Et se répand en appréhensions propres à un adversaire franchement gêné aux encolures et plutôt embêté: «L’homme est devenu une sorte de mythe par ce combat civil qui lui a justement valu la distinction honorifique internationale. Toute la crainte maintenant est de voir ce mythe s’effondrer sur le plateau de la politique. La prudence aurait voulu que le docteur maîtrise d’abord son secteur de prédilection – la santé – avant de se lancer dans un saut périlleux».
Cet appel à la modération n’est pas sans rappeler l’observation faite en son temps à Mgr Laurent Monsengwo Pasinya, alors président de la Conférence nationale souveraine par Nguz – a – Karl I Bond pour qui, «nul ne peut se jeter dans une piscine pleine d’eau et espérer en sortir sec».
Réparer les femmes et la RDC ?
En réalité, le Dr Mukwege n’aura pas fait grand’chose pour dissuader ceux qui lui prêtent des prétentions à la plus haute fonction étatique. Le «réparateur des femmes» ne loupant aucune occasion propice pour se présenter en potentiel «réparateur de la RDC», donc en détenteur d’une alternative politique pour son pays en proie à des violences armées depuis près de 30 ans et à leurs corollaires.

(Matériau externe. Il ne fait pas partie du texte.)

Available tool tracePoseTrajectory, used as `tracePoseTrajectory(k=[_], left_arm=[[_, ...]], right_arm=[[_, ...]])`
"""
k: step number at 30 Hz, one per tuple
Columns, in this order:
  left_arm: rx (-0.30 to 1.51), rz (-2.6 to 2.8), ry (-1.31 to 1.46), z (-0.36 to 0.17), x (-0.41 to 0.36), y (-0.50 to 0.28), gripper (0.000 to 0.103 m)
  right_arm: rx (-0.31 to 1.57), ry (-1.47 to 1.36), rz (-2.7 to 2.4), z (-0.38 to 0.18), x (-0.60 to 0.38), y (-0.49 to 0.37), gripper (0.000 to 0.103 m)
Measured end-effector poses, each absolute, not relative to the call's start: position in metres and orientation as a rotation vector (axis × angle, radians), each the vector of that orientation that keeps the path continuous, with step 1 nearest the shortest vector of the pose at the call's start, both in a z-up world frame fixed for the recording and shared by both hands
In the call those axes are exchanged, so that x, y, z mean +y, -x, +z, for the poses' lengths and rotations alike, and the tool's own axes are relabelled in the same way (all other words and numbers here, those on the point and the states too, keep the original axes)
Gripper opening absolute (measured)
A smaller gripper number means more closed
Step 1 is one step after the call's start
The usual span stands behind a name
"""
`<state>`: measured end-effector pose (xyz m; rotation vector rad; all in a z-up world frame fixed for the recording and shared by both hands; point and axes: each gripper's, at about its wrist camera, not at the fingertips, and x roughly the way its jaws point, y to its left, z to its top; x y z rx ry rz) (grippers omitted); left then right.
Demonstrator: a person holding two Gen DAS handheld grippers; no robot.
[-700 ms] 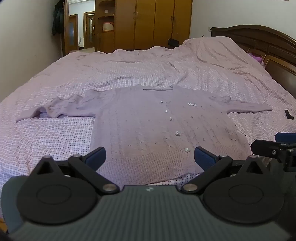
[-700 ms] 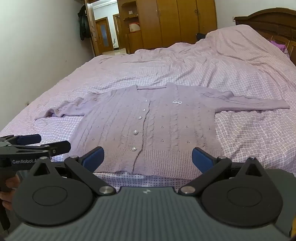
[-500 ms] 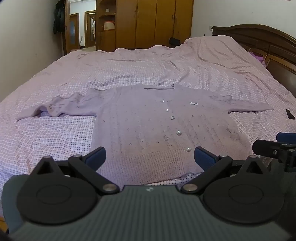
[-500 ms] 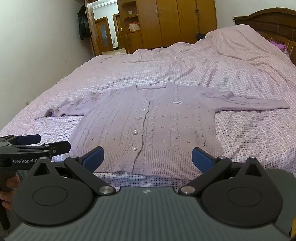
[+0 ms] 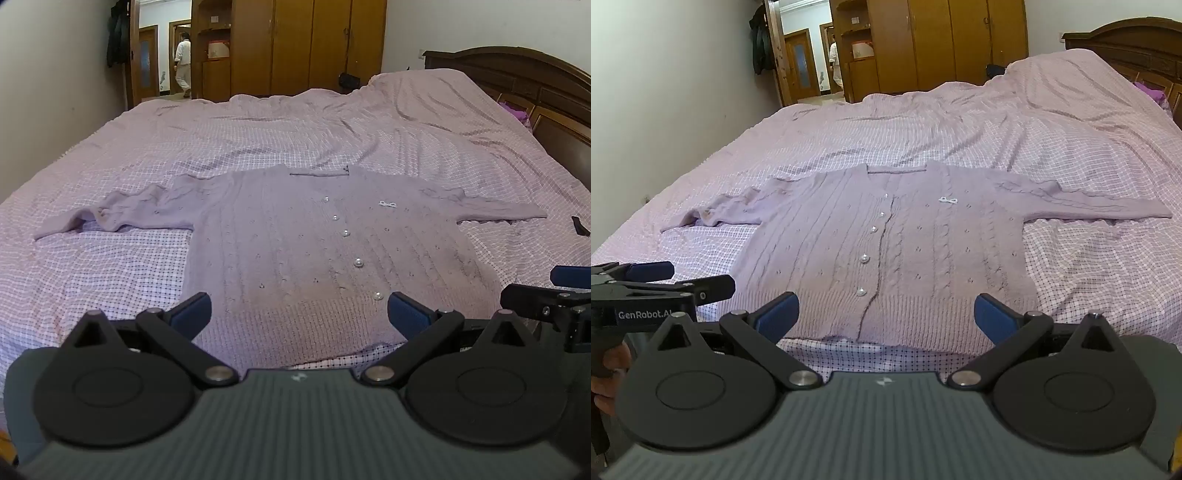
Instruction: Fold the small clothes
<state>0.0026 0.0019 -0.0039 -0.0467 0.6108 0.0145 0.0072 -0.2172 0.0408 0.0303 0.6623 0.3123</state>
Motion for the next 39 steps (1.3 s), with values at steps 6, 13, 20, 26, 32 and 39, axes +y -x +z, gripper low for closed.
tracePoseTrajectory(k=[6,13,20,26,32,39], left_arm=[[0.615,0.009,0.04,-0.0049,0.0008,-0.0029,0.103],[0.615,0.011,0.032,-0.0061,0.0005,-0.0028,0.103],[0.619,0.01,0.028,-0.0075,-0.0012,-0.0034,0.103],[0.623,0.006,0.024,-0.0087,-0.003,-0.0042,0.103],[0.624,0.005,0.021,-0.0093,-0.004,-0.0042,0.103],[0.627,0.002,0.02,-0.0097,-0.0052,-0.0044,0.103]], right_arm=[[0.668,-0.027,0.312,0.0395,-0.2172,-0.0068,0.103],[0.679,-0.019,0.315,0.0385,-0.2149,-0.0073,0.103],[0.687,-0.013,0.315,0.0375,-0.2136,-0.0081,0.103],[0.69,-0.01,0.316,0.0376,-0.2124,-0.0078,0.103],[0.696,-0.005,0.314,0.035,-0.2118,-0.0083,0.103],[0.703,0.002,0.313,0.0326,-0.2088,-0.0092,0.103]])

Au cours d’une conférence organisée à Charleroi (Belgique) le 17 septembre 2022 par KOPAX, une structure se réclamant de lui , le médecin de Panzi en a ainsi appelé à l’organisation d’élections crédibles pour «sortir des crises de légitimité à répétition à la base de cycles de violences et d’instabilité politique et sécuritaire», appelant de surcroit «chaque Congolais à exiger une véritable alternance démocratique». Une saillie d’autant plus clairement dirigée contre le pouvoir en place que l’orateur du jour ajoutait un peu plus loin que «nous n’avons pas besoin d’un changement de narratif, mais bien d’un changement radical de paradigme et de gouvernance porté sur la satisfaction de l’intérêt général».

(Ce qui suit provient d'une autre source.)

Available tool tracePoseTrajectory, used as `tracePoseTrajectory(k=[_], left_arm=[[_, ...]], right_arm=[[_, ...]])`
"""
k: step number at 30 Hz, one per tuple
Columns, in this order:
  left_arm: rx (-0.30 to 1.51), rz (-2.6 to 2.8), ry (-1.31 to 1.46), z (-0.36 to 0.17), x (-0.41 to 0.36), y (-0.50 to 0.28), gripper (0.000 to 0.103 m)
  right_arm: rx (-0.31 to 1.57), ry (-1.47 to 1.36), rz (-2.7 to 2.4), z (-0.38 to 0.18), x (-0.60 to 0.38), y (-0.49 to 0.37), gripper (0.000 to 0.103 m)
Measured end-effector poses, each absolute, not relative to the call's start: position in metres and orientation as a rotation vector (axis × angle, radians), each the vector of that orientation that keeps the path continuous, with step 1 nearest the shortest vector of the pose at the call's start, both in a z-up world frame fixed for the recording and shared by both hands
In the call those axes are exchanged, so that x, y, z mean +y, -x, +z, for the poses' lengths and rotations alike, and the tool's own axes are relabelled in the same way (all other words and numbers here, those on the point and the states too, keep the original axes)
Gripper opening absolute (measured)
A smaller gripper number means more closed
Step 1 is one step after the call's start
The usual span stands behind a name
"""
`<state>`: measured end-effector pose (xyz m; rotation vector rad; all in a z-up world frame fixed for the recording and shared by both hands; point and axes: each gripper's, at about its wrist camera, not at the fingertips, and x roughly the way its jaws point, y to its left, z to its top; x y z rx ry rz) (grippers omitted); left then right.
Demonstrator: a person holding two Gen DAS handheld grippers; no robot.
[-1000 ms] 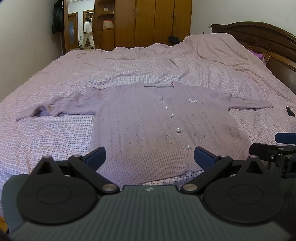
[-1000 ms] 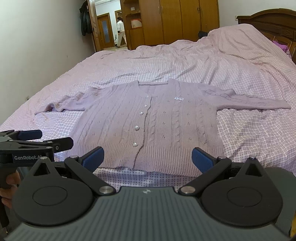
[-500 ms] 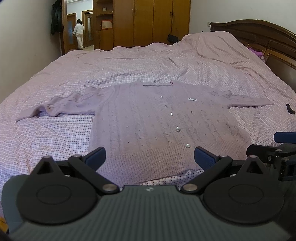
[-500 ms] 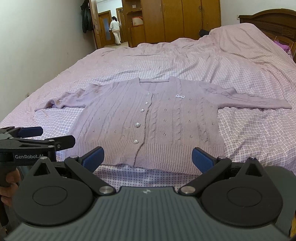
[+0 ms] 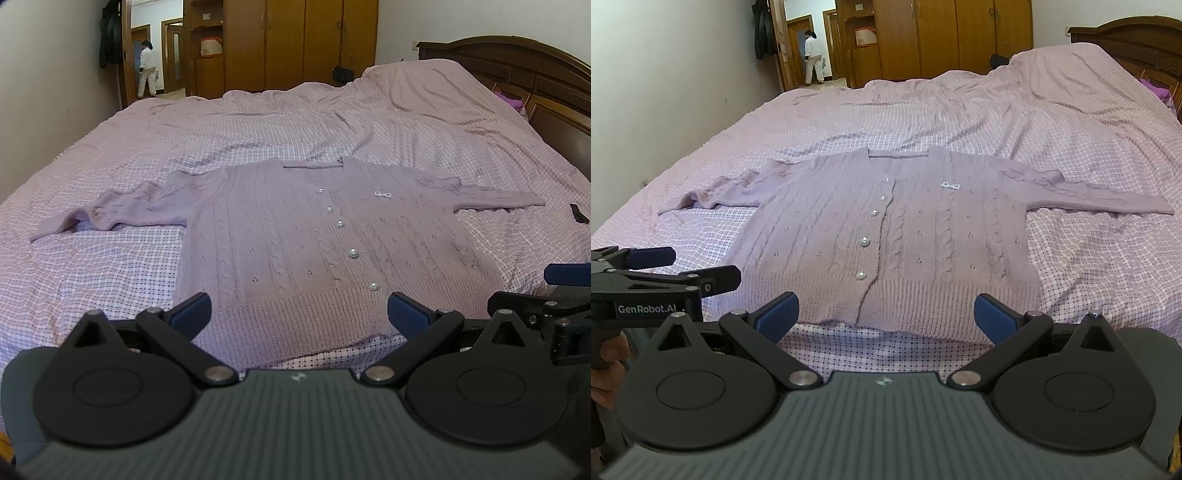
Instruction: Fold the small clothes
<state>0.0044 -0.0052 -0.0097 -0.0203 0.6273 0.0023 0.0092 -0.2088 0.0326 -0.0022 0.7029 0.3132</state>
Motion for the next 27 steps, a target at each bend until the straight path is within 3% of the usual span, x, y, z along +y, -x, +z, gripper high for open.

En termes de «satisfaction de l’intérêt général», Mathieu Kadima, chercheur associé à l’Université de Kinshasa
demande au Dr Mukwege de revoir ses notes car il est loin d’être en phase avec les populations de l’Est du pays, résolument hostiles à l’aventurisme militariste du président rwandais Paul Kagame dont il semble se rapprocher par le biais de Tony Blair et à la prolongation de la présence des troupes onusiennes sur le territoire national pour laquelle il s’évertue à plaider à contrecourant. «Confirmant cette inclinaison contraire au voeu d’une majorité de ses compatriotes, le Dr Mukwege s’est en effet rapproché de l’ancien président français François Hollande pour qui remettre en cause la présence de la force onusienne serait faire le jeu des groupes qui terrorisent la population ou se livre à des prédations insupportables», s’indigne notre interlocuteur. Il est difficile en effet par le temps qui courent de convaincre les Congolais de l’Est que leur «intérêt» réside dans le maintien des forces onusiennes qui ont récemment déclaré leur impuissance face aux groupes armés qui les martyrisent depuis des décennies.

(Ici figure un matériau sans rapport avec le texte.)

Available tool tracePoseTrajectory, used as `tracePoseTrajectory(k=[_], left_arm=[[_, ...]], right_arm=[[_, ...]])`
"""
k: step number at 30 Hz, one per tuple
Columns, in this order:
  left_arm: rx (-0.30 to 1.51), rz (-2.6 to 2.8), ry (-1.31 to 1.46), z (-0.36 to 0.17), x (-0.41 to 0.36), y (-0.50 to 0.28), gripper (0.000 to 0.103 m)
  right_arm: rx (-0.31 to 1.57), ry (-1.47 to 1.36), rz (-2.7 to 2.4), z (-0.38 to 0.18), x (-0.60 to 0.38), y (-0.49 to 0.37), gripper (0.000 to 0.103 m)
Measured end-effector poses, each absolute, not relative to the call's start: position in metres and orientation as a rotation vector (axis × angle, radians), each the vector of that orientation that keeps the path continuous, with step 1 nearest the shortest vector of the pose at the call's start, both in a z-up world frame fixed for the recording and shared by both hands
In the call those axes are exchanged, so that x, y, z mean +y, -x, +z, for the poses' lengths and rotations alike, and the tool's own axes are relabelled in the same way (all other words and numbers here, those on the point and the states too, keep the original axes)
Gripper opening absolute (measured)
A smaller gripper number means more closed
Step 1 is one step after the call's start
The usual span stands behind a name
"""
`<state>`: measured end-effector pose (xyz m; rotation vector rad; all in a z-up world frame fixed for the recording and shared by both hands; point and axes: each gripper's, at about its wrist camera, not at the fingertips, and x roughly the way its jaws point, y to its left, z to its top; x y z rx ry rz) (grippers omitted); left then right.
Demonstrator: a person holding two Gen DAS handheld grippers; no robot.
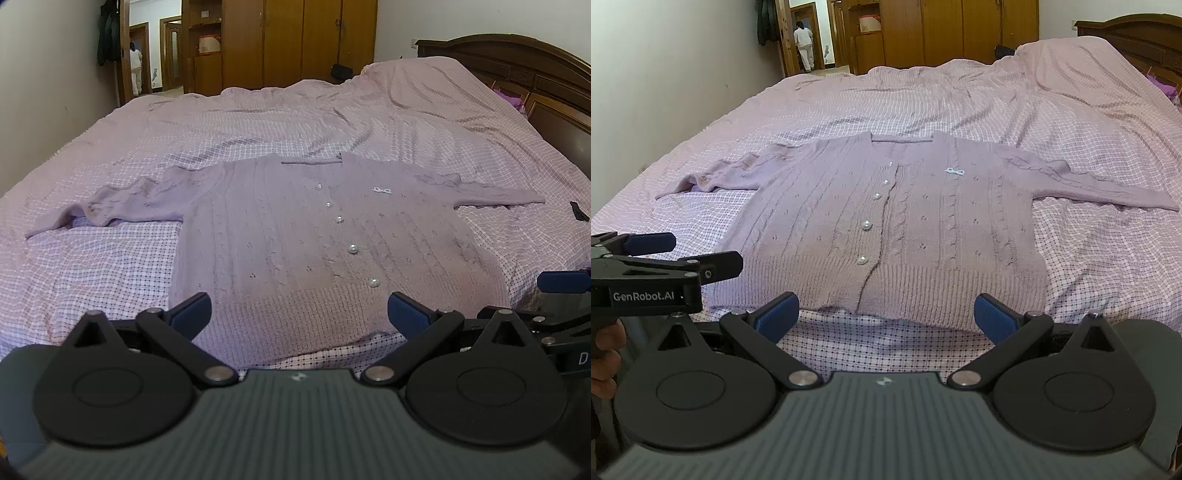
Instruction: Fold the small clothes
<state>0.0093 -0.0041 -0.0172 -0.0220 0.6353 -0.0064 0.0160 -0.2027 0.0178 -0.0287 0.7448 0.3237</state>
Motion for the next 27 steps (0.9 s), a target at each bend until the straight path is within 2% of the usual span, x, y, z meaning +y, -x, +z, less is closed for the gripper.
tracePoseTrajectory(k=[13,27], left_arm=[[0.683,-0.005,0.049,-0.033,0.013,-0.037,0.103],[0.683,0.117,0.196,-0.039,0.101,-0.071,0.103]], right_arm=[[0.756,0.024,0.34,0.007,-0.183,-0.057,0.103],[0.801,0.083,0.421,-0.002,-0.092,-0.113,0.103]])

Faiblesse dans la cuirasse
La position du médecin de Panzi prônant la fin de l’impunité et la mise en œuvre d’une justice transitionnelle, seule à même de mettre fin au cycle de violences en RDC, ne paraît pas de nature à aténuer les critiques de ses adversaires. On rappelle à cet égard qu’en septembre dernier à Charleroi, Mukwege avait déclaré: «Nous ne pouvons pas continuer de fermer les yeux sur les atrocités commises en RDC depuis plus d’un quart de siècle. Toutes les échelles de responsabilité – nationale, régionale et internationale – doivent être établies». Ce qui fait dire à Kadima que «l’époque où l’on gagnait les coeurs en faisant miroiter les perspectives enchanteresses purement théoriques est révolue. Les Congolais veulent du concret. Et le Dr Mukwege en est loin».
Ci-git la faiblesse dans la cuirasse du spécialiste des fistules abîmées par les viols. Denis Mukwege est perçu par beaucoup de ses concitoyens comme une pure fabrication de la communauté internationale ‘‘occidentale’’, la même qui se cache derrière la prédation des ressources naturelles congolaises et entretient pour cela les violences qui l’accompagnent.
A travers la prestigieuse distinction lui attribuée le 5 octobre 2018 – le seul des prix Nobel qui ne relève pas d’un comité scientifique -, «pour les efforts visant à mettre fin à l’utilisation de la violence sexuelle comme arme de guerre», se dessinent des motivations manifestemment politiciennes destinées à couvrir d’un voile pudique les véritables responsables de la guerre qui, aujourd’hui encore, déchire la partie orientale de la RDC.

Le prix Nobel de la paix n’a, en effet, jamais été une petite affaire. Sur le continent, depuis sa création en 1901, seules quelques personnalités triées sur le volet l’ont obtenu. Notamment les Sud Africains Nelson Mandela et son «adversaire» du temps de l’apartheid, Frederik De Klerk, le premier demeurant sans doute le lauréat le plus célèbre de cette distinction. Mais il y eut aussi avant eux, deux autres Sud africains, Chief Albert John Lutuli (1960) rétribué déjà à l’époque pour son combat contre l’apartheid et l’évêque anglican Desmond Tutu (1984). En Afrique du Nord, l’Egyptien Anouar El Sadate fut primé pour récompenser la signature avec Menahem Begin des Accords du Camp David qui lui valurent d’être assassiné quelques temps après. Quant au Ghanéen Kofi Annan, c’est au nom de l’ONU qu’il avait pratiquement placée sous la coupe de l’Occident qu’il fut distingué par le parlement norvégien en 2001. C’est tout dire : la distinction est essentiellement politique.
Accent sur un épiphénomène
Denis Mukwege doit son Nobel à l’accent mis outre-Atlantique sur un épiphénomène, les viols, plutôt que sur les causes profondes de la déstabilisation systémique de la RDC. Certes, les violences sexuelles sont indéniables sous les tropiques congolaises et humainement inacceptables. Mais ce fléau et d’autres auraient été plus efficacement combattus si le mal était éradiqué à la racine, à savoir «ces guerres par procuration qui abîment plus que les sexes de nos mères et nos sœurs», selon ce professeur de droit international de l’Université de Kinshasa, interrogé par Le Maximum.
Dans le cas précis de la RD Congo, il n’aurait existé ni de «médecin réparateur de femmes», selon le titre évocateur d’un film dédié à l’œuvre de Denis Mukwege au Sud-Kivu par le cinéaste belge Thierry Michel, ni de fistules méchamment saccagées à réparer s’il n’y avait eu en 1994, le génocide du Rwanda et la cohorte de fléaux qu’il a drainés et continue à drainer en RDC.